* _YOUR TASK_
Until you reach the line containing "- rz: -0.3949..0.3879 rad", reproduce each line of the listing exactly, please, and include that line as well.

BEGIN GIVEN INFORMATION

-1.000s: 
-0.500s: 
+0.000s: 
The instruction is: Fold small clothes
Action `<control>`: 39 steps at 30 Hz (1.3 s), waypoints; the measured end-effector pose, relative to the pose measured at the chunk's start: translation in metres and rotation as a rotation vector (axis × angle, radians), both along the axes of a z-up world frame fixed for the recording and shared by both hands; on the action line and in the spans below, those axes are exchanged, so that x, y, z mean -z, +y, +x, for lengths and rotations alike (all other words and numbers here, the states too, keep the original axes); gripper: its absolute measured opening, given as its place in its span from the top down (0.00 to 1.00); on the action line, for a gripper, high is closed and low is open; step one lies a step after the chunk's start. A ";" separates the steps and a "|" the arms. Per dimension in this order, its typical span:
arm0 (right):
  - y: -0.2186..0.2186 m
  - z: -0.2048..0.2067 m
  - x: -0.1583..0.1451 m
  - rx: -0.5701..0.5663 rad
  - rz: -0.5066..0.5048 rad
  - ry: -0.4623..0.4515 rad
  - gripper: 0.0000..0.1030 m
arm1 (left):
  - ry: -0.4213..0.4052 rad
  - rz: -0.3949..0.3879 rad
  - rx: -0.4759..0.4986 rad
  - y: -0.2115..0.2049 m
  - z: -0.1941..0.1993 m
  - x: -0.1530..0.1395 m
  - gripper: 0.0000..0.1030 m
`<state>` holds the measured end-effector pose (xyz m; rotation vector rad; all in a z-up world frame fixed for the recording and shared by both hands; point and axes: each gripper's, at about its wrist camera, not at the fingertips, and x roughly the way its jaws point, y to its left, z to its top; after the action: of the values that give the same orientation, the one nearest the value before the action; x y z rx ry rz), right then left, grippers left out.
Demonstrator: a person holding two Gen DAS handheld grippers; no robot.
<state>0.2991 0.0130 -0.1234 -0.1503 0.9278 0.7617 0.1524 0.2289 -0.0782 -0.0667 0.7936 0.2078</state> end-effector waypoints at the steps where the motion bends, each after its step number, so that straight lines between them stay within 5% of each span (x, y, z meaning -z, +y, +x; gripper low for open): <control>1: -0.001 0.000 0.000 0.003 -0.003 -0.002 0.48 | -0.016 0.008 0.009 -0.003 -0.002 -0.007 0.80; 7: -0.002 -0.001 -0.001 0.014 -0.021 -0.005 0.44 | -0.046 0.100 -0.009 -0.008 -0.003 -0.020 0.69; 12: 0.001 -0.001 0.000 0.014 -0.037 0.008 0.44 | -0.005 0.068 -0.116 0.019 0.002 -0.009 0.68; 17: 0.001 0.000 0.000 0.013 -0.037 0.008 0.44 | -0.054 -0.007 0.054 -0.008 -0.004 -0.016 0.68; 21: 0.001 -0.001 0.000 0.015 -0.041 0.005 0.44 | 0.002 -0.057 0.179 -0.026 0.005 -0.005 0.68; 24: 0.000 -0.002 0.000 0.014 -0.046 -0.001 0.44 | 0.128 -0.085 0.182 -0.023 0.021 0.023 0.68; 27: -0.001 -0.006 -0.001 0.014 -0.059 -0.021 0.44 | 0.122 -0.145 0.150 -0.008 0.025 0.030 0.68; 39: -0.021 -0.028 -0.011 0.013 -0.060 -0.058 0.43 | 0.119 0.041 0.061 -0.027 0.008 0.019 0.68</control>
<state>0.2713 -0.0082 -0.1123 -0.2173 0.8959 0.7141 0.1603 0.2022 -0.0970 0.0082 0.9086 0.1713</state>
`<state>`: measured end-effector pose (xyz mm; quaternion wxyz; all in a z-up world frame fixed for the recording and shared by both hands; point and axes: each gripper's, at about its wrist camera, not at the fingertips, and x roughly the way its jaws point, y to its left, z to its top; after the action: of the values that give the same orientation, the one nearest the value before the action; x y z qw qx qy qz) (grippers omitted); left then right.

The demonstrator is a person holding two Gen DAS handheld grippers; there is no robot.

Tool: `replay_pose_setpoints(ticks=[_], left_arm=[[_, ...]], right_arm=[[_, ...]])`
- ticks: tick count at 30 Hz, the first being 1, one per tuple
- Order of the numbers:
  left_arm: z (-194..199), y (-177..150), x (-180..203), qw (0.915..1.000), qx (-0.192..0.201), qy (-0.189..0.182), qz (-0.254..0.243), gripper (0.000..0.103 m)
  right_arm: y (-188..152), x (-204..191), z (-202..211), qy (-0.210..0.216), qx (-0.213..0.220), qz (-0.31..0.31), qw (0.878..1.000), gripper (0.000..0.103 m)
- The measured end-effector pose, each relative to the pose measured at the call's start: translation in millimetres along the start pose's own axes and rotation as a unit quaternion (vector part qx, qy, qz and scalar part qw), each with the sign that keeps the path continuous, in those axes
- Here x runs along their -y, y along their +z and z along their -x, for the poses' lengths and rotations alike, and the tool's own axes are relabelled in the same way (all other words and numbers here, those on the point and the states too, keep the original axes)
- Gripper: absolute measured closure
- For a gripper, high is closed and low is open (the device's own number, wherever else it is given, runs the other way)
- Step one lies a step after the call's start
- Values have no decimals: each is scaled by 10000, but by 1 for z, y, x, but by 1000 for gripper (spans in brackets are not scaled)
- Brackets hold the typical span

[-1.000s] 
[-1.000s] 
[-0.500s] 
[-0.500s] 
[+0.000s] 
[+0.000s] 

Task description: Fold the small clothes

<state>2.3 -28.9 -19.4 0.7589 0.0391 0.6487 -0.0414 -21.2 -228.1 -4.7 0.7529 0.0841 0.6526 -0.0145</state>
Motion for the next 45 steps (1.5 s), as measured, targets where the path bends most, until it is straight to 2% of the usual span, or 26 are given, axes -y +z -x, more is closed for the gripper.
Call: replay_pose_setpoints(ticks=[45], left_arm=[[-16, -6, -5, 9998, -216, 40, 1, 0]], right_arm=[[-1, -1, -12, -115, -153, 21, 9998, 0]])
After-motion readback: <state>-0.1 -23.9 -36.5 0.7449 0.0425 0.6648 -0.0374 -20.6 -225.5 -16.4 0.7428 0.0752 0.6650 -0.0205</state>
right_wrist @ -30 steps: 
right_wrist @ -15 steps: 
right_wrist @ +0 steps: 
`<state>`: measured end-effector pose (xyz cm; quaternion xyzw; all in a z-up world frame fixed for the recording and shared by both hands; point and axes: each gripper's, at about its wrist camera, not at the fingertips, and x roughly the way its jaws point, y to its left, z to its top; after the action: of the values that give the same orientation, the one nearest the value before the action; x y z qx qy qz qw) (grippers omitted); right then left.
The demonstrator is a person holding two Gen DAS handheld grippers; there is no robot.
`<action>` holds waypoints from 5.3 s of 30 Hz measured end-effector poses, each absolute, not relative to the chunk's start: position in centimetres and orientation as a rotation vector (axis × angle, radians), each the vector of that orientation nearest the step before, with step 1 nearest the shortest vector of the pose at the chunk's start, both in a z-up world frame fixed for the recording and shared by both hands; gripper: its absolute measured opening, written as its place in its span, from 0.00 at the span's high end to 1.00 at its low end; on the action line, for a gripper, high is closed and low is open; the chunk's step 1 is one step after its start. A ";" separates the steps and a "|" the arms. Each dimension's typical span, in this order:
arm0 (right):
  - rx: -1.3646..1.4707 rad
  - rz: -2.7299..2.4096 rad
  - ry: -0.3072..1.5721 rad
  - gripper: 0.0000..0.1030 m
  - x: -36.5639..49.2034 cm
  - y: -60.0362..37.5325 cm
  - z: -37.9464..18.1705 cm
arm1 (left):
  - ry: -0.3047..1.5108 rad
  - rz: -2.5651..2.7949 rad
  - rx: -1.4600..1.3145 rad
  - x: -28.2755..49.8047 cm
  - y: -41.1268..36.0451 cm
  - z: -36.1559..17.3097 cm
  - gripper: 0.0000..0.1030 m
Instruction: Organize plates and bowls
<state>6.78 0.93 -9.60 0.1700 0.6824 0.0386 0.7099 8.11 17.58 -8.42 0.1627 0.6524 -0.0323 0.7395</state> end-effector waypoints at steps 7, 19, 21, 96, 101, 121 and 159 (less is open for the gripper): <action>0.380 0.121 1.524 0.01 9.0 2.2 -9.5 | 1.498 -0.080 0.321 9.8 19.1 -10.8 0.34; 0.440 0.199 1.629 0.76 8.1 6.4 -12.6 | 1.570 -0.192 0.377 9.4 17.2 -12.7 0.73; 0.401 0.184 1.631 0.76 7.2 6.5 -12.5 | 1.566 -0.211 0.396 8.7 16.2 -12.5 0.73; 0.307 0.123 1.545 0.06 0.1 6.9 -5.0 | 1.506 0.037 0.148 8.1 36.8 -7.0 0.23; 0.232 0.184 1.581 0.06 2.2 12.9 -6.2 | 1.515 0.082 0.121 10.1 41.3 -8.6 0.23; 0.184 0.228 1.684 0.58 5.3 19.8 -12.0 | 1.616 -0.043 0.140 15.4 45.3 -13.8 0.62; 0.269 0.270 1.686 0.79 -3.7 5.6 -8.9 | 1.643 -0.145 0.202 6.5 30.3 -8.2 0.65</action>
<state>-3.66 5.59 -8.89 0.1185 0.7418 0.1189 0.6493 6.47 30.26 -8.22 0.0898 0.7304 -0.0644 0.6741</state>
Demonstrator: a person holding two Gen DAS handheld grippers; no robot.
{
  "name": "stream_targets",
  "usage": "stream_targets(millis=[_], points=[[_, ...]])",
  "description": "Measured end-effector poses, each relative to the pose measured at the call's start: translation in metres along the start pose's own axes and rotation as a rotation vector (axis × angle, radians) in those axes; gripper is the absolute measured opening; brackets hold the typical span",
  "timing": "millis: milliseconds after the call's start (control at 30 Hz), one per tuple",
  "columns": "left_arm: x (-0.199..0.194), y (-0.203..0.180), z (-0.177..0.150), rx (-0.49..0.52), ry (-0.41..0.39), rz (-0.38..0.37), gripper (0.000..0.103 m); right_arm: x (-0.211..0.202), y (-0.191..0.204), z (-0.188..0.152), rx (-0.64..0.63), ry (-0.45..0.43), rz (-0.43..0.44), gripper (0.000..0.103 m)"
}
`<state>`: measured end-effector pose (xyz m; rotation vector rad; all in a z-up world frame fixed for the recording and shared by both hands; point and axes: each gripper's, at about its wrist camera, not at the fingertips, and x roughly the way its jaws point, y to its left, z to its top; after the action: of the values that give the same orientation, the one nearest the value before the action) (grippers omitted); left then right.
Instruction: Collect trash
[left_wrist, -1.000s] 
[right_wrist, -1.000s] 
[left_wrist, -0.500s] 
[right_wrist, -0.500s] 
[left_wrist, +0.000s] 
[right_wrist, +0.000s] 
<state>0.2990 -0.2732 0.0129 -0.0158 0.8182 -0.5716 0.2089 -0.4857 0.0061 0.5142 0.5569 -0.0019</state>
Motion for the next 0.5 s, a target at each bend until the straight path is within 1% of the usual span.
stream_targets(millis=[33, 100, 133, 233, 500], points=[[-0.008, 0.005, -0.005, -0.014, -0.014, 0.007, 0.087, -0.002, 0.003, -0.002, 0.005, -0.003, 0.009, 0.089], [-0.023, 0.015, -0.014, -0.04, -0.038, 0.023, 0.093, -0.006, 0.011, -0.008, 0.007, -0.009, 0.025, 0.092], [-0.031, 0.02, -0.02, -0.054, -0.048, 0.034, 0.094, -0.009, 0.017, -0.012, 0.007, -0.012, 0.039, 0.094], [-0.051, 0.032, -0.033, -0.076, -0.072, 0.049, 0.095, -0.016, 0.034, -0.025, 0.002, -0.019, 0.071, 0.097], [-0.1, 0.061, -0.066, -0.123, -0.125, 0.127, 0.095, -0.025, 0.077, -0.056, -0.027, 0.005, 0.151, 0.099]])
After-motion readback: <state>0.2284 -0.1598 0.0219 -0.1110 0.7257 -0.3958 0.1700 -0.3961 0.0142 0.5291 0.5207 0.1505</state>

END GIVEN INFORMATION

* _COMPLETED TASK_
-1.000s: 
-0.500s: 
+0.000s: 
The instruction is: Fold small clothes
Action `<control>`: 39 steps at 30 Hz (1.3 s), waypoints; the measured end-effector pose, relative to the pose measured at the chunk's start: translation in metres and rotation as a rotation vector (axis × angle, radians), both along the axes of a z-up world frame fixed for the recording and shared by both hands; on the action line and in the spans below, those axes are exchanged, so that x, y, z mean -z, +y, +x, for lengths and rotations alike (all other words and numbers here, the states too, keep the original axes); gripper: its absolute measured opening, given as its place in its span from the top down (0.00 to 1.00); on the action line, for a gripper, high is closed and low is open; step one lies a step after the chunk's start. A ";" separates the steps and a "|" the arms. Per dimension in this order, its typical span:
arm0 (right):
  - y: -0.2186..0.2186 m
  - z: -0.2048..0.2067 m
  - x: -0.1583..0.1451 m
  - rx: -0.5701..0.5663 rad
  - rz: -0.5066..0.5048 rad
  - ry: -0.4623..0.4515 rad
  - gripper: 0.0000..0.1030 m
arm1 (left):
  - ry: -0.4213..0.4052 rad
  - rz: -0.3949..0.3879 rad

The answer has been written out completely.